The listing that follows should be reproduced exactly, line for line.

□ □ □ □ □ □ □

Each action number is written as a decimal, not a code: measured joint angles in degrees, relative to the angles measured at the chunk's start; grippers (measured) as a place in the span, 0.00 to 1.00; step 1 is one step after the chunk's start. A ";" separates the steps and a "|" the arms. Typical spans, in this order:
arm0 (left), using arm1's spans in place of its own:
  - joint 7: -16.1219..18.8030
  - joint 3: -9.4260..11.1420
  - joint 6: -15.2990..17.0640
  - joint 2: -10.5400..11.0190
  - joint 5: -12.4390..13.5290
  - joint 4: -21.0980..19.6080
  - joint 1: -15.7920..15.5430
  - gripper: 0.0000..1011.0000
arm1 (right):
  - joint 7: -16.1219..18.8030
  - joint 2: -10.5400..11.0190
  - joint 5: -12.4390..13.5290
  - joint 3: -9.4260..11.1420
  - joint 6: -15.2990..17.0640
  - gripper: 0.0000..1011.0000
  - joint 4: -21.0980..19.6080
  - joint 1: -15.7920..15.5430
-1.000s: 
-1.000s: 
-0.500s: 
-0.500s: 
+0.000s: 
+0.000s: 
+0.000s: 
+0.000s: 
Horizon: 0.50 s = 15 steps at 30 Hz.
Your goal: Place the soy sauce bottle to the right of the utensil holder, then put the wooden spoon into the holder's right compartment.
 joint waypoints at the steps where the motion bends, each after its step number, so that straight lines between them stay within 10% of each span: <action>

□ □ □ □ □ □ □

RESULT OF THE EXERCISE -
Each action number is written as a decimal, not a code: measured joint angles in degrees, relative to the angles measured at the chunk's start; grippers (measured) as a place in the span, 0.00 to 1.00; step 1 is one step after the chunk's start. A ";" separates the steps and a "|" the arms. Typical spans, in this order:
arm0 (left), using arm1's spans in place of its own:
  - joint 7: -16.1219..18.8030
  - joint 3: -9.4260..11.1420
  - joint 6: -15.2990..17.0640
  - joint 2: -10.5400..11.0190
  - joint 5: -12.4390..13.5290
  - joint 4: -21.0980..19.6080
  - joint 1: -15.7920..15.5430
  - gripper: 0.0000..1011.0000
arm1 (right):
  - joint 7: -16.1219..18.8030
  - joint 2: -10.5400..11.0190
  - joint 5: -12.4390..13.5290
  - joint 3: -9.4260..11.1420
  - joint 6: -15.2990..17.0640
  - gripper: 0.0000..1011.0000
  - joint 4: -21.0980..19.6080
  - joint 1: -15.7920..15.5430
-1.000s: 
-1.000s: 
-0.500s: 
-0.500s: 
+0.000s: 
+0.000s: 
+0.000s: 
+0.000s: 
Horizon: 0.50 s = 15 steps at 30 Hz.
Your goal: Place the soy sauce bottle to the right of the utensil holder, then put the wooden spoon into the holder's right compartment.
 joint waypoints at the steps where the motion bends, each after its step number, so that straight lines between them stay within 10% of each span: <action>

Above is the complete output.